Problem:
Every line of the data is to be retyped exactly.

Data section:
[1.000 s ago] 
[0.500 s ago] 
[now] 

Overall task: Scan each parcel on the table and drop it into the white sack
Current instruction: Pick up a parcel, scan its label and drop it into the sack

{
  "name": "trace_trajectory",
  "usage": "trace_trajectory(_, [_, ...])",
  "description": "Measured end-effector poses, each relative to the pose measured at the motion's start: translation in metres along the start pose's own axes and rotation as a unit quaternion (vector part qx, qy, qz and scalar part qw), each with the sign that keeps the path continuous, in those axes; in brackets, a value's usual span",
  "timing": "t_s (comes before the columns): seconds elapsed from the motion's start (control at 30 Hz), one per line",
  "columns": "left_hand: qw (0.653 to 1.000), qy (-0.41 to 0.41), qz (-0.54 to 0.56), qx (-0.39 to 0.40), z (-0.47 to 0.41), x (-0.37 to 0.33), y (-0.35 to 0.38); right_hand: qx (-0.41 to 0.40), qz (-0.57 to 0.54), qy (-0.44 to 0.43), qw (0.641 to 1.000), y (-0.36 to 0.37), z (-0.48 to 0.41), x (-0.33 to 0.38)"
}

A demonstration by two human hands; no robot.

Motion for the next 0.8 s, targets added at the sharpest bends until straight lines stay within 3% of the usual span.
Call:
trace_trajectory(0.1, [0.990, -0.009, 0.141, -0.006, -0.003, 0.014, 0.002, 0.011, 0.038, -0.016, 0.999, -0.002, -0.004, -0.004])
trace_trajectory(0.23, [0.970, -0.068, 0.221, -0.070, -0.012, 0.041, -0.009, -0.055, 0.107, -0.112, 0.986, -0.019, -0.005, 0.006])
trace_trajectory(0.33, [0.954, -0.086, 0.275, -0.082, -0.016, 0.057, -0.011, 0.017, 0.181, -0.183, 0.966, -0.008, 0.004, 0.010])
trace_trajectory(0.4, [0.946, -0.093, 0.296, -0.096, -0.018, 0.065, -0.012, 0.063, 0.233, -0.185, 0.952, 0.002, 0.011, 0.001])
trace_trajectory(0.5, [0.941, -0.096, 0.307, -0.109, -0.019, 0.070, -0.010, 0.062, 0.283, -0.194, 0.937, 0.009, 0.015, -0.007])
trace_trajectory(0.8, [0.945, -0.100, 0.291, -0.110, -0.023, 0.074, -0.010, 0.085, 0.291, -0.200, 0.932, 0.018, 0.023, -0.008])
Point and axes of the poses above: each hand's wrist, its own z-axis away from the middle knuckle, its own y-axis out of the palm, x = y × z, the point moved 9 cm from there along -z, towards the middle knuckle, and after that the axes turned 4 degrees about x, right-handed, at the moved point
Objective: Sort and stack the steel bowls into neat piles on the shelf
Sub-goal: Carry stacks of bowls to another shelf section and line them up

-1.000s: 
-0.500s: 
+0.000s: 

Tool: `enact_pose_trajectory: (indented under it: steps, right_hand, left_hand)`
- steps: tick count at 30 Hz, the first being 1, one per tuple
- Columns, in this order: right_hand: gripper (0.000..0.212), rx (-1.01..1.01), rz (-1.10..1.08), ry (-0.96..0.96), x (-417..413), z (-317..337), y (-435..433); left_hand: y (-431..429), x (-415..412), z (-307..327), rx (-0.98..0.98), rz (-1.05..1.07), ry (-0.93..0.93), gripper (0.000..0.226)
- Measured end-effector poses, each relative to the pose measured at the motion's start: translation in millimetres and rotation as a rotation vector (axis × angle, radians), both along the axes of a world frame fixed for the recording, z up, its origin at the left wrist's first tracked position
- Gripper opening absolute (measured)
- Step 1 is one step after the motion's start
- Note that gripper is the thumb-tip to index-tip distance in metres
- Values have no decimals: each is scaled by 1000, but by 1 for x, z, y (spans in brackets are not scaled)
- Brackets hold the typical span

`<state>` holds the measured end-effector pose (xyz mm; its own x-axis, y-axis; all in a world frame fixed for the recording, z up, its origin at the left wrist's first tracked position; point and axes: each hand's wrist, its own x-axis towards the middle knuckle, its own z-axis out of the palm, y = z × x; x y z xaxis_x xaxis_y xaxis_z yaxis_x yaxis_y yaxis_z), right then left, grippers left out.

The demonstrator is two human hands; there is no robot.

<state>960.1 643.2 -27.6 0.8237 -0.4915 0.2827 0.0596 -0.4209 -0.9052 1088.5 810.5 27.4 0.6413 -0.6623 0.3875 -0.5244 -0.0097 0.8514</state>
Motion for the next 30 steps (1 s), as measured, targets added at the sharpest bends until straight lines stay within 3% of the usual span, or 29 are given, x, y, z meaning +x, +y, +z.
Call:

Solved exercise:
[1.000 s ago] 
[0.500 s ago] 
[now] 

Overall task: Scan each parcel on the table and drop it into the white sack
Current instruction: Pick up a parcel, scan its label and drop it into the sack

{
  "name": "trace_trajectory",
  "usage": "trace_trajectory(_, [_, ...])",
  "description": "Measured end-effector poses, each relative to the pose measured at the motion's start: translation in metres along the start pose's own axes and rotation as a unit quaternion (vector part qx, qy, qz and scalar part qw), each with the sign that keeps the path continuous, in those axes; in brackets, a value's usual span",
  "timing": "t_s (comes before the columns): seconds elapsed from the motion's start (control at 30 Hz), one per line",
  "columns": "left_hand: qw (0.653 to 1.000), qy (-0.41 to 0.41), qz (-0.54 to 0.56), qx (-0.39 to 0.40), z (-0.47 to 0.41), x (-0.37 to 0.33), y (-0.35 to 0.38); right_hand: qx (-0.41 to 0.40), qz (-0.57 to 0.54), qy (-0.44 to 0.43), qw (0.641 to 1.000), y (-0.36 to 0.37), z (-0.48 to 0.41), x (-0.33 to 0.38)"
}

A demonstration by two human hands; no robot.

Motion for the next 0.8 s, targets added at the sharpest bends until straight lines stay within 3% of the usual span.
Call:
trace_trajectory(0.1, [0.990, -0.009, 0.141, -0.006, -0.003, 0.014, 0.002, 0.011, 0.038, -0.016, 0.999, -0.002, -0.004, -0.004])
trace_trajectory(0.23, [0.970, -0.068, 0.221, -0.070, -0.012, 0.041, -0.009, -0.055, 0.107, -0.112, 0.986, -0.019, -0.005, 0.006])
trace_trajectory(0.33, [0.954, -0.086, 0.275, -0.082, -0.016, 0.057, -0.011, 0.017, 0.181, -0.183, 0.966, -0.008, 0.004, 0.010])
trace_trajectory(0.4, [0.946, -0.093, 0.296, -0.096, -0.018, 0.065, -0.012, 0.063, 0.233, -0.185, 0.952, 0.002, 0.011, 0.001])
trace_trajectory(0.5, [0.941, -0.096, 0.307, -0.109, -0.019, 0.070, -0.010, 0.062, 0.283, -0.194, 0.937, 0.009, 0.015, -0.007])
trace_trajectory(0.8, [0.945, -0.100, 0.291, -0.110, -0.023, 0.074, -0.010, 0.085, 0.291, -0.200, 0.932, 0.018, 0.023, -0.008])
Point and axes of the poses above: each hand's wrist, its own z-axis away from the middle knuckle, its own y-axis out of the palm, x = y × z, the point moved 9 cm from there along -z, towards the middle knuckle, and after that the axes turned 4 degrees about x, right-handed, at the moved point
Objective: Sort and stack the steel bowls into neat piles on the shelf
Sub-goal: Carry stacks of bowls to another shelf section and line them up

-1.000s: 
-0.500s: 
+0.000s: 

Tool: `enact_pose_trajectory: (indented under it: steps, right_hand, left_hand)`
- steps: tick count at 30 Hz, the first being 1, one per tuple
- Columns, in this order: right_hand: gripper (0.000..0.212), rx (-1.01..1.01), rz (-1.10..1.08), ry (-0.96..0.96), x (-417..413), z (-317..337), y (-435..433); left_hand: y (-431..429), x (-415..412), z (-307..327), rx (-0.98..0.98), rz (-1.05..1.07), ry (-0.93..0.93), gripper (0.000..0.226)
- Measured end-effector poses, each relative to the pose measured at the motion's start: translation in millimetres and rotation as a rotation vector (axis × angle, radians), both along the axes of a world frame fixed for the recording, z up, its origin at the left wrist's first tracked position
- Gripper opening absolute (measured)
- Step 1 is one step after the motion's start
- Note that gripper is the thumb-tip to index-tip distance in metres
- Values have no decimals: each is scaled by 1000, but by 1 for x, z, y (spans in brackets are not scaled)
- Brackets hold the typical span

`<state>` holds the measured end-effector pose (xyz mm; its own x-axis, y-axis; all in a world frame fixed for the recording, z up, its origin at the left wrist's first tracked position; point and axes: each hand's wrist, its own x-axis towards the middle knuckle, its own z-axis out of the palm, y = z × x; x y z xaxis_x xaxis_y xaxis_z yaxis_x yaxis_y yaxis_z), right then left, grippers left out.

The demonstrator is two human hands; there is no robot.

<state>960.1 643.2 -27.6 0.8237 -0.4915 0.2827 0.0596 -0.4209 -0.9052 1088.5 810.5 27.4 0.6413 -0.6623 0.3875 -0.5244 -0.0097 0.8514</state>
Motion for the next 30 steps (1 s), as measured, targets added at the sharpest bends until straight lines stay within 3% of the usual span, or 29 are given, x, y, z meaning +x, +y, +z.
Call:

No further work remains on the exercise.